Back-end Code Quality Tools

• Status: Active

• Last Modified: 2023-07-07

• Related Issue: #101

• Deciders: Aaron, Daphne, Sammy, Gina, Lucas, Billy

• Tags: ADR

Context and Problem Statement

Back-end code quality tools should facilitate and efficiently enforce linting, auto-formatting, type-checking and security concerns. They should be easily configurable to suit our specific use-cases, uniformly applying conventions while alleviating the need for individual intervention.

Decision Drivers

• Ease of use and configurability: Code quality tools should be configurable to meet the specific needs of our project and enforce standards uniformly. Running the tool should be simple, and feedback should be easily implementable and understandable.

• Speed: Code quality tools should be able to run in an timely manner, ideally in a pre-commit hook.

• Documentation and resources: Code quality tools should have robust and helpful documentation, specifically around usage and configuration.

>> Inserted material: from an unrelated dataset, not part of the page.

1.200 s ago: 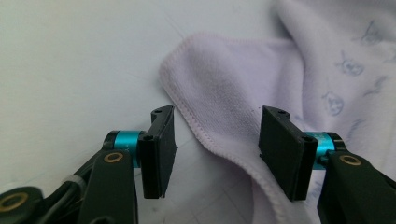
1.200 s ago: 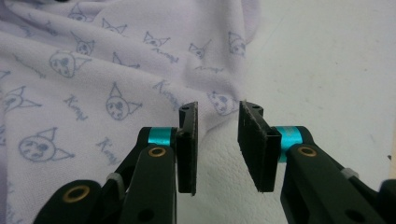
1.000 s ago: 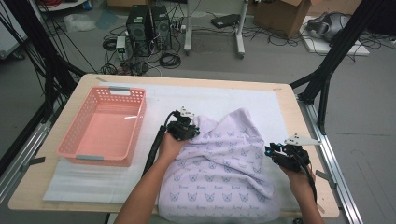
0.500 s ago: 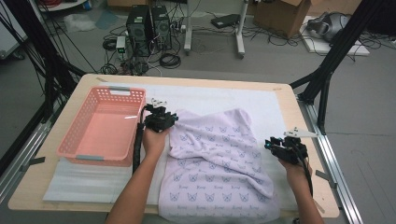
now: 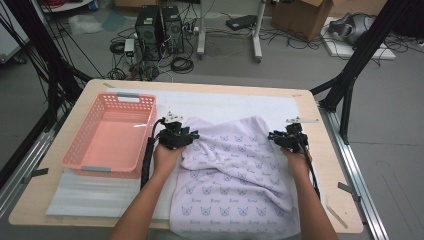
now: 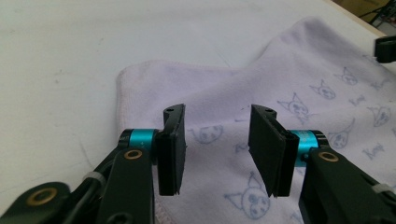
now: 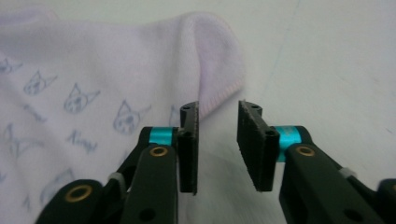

• Lean: Selection of code quality tools should cover all use-cases with little overlap for ease of use and to minimize mental surface area required to understand the system. As in, each tool should have a specific, meaningful purpose.

• Enforces security: Tooling should assist us in identifying security concerns and vulnerabilities.

• Well-maintained: We have a preference towards libraries that are widely adopted and have active maintainers.

Options Considered

1. Use a curated collection of Python libraries from Flask template repository (described below)

2. Use a different or modified set of Python libraries

Dependency Management

Poetry: Python packaging and dependency management.

Code Linting

Ruff: An extremely fast Python linter, written in Rust. Preferred for its speed and growing community adoption.

Auto-formatting

Black: Format Python code. Compatible with Ruff out of the box, however, Ruff may replace the need for Black at some point. See this issue.

Type Checking

Mypy: Validate and enforce static type checking in Python.

Security

Safety: Safety first! Safety scans dependencies for vulnerabilities and security concerns.

License Checking

pip-licenses: CLI tool for checking the software license of installed Python packages with pip.

Interface

Make: Run scripts, linters and formatters.

Decision Outcome

Option #2 is preferred. We would like to use Ruff for linting and add some additional libraries for security and license checks.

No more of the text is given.